◆ **Task requirements**
Go through the listing below and output exactly the line with "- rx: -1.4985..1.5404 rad", the line with "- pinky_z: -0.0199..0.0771", and each line between; omit the rest.

◆ **Record set**

---

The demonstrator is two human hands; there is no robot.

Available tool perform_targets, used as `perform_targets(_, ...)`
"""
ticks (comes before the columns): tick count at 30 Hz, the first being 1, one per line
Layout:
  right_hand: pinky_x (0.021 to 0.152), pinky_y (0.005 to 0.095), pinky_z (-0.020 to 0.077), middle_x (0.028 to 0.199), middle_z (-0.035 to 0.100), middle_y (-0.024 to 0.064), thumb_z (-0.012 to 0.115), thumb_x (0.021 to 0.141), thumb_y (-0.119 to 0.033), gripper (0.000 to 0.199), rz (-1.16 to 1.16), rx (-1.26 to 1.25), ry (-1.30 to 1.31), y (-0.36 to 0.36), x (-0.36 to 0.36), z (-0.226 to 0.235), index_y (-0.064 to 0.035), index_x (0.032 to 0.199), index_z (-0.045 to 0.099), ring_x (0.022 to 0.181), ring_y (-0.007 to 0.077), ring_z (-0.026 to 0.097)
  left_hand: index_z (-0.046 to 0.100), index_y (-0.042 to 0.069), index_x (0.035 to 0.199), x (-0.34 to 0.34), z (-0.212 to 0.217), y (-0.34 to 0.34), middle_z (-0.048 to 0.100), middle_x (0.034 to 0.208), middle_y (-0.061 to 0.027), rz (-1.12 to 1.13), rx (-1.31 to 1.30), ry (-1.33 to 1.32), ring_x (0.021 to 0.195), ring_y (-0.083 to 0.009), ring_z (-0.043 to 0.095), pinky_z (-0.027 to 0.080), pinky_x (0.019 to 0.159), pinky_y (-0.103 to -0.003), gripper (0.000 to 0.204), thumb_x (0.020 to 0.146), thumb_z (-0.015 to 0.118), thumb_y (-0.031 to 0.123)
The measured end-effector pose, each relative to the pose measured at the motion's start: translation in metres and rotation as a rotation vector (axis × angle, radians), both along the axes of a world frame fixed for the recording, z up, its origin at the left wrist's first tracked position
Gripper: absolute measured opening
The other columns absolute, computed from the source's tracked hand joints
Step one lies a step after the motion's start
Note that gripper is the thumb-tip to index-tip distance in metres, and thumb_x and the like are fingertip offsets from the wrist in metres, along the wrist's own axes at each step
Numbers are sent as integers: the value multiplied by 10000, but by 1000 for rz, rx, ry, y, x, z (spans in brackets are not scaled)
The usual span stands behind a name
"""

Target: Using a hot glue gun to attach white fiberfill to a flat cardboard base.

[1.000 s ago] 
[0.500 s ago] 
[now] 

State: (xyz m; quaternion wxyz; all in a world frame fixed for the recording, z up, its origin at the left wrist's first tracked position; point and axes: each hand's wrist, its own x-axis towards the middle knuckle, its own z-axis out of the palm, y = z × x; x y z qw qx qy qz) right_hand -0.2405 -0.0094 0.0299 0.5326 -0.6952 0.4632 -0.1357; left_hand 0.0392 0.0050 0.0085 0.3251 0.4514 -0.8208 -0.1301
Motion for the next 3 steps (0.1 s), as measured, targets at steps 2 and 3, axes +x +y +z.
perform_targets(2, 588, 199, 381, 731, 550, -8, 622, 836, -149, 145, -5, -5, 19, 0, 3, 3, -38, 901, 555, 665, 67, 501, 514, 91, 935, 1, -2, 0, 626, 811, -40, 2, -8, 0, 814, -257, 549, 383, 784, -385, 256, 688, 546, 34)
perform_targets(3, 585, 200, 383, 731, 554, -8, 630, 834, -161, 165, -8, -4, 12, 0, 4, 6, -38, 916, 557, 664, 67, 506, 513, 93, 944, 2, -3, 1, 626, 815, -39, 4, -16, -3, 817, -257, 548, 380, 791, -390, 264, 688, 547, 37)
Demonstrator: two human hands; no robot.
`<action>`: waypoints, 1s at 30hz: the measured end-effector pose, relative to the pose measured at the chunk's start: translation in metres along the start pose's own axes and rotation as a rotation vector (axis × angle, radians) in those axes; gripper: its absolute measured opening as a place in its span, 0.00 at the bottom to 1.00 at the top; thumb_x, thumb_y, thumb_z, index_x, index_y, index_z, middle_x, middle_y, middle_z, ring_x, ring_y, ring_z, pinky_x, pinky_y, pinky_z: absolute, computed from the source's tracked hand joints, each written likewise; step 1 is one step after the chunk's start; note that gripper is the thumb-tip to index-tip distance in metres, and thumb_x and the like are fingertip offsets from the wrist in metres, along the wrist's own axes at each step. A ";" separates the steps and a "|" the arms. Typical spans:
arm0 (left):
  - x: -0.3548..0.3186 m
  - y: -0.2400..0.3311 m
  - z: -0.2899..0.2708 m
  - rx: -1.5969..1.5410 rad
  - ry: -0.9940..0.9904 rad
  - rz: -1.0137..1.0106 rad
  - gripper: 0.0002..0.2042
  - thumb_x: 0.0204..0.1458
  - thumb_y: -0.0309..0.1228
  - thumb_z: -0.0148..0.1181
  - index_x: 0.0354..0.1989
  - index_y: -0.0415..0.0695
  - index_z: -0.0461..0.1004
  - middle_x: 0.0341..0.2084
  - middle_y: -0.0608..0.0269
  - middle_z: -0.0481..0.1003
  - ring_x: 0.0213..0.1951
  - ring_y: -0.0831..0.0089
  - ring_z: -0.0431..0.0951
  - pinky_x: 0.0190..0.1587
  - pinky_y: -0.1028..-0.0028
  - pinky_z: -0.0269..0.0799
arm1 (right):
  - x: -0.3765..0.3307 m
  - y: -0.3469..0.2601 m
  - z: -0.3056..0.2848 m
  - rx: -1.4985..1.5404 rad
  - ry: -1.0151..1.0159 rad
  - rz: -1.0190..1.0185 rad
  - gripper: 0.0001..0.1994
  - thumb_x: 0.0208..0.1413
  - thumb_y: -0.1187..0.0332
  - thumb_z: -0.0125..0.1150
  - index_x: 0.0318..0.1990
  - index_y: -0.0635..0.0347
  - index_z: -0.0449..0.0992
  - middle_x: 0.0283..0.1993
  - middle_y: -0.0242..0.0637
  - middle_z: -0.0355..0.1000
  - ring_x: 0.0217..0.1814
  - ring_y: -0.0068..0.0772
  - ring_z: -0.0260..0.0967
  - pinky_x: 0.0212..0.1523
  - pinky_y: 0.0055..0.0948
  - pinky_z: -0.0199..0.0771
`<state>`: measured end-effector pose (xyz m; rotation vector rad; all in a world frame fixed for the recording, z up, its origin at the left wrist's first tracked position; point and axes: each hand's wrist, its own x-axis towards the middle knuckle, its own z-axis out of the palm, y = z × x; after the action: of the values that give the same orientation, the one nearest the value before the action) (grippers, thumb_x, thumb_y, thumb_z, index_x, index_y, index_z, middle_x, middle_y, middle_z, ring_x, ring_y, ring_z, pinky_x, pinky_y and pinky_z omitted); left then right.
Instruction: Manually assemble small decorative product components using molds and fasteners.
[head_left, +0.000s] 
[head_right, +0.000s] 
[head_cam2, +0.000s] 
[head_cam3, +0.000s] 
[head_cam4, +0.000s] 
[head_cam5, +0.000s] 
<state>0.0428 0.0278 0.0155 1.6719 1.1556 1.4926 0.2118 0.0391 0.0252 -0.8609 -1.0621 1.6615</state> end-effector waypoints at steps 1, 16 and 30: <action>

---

◆ **Exercise result**
  - rx: -1.4985..1.5404 rad
  - ry: -1.0151..1.0159 rad
  - rz: -1.0190..1.0185 rad
  - gripper: 0.0001..0.1994
  - thumb_x: 0.0208..0.1413
  - thumb_y: -0.1187..0.0332
  - thumb_z: -0.0125..0.1150
  - index_x: 0.0318..0.1990
  - index_y: -0.0635..0.0347
  - index_z: -0.0449..0.0992
  - middle_x: 0.0283..0.1993
  - middle_y: -0.0242..0.0637
  - middle_z: -0.0355..0.1000
  - ring_x: 0.0217..0.1814
  - ring_y: -0.0068..0.0772
  - ring_z: -0.0260..0.0967
  - pinky_x: 0.0212..0.1523
  - pinky_y: 0.0055..0.0948
  - pinky_z: -0.0199..0.0771

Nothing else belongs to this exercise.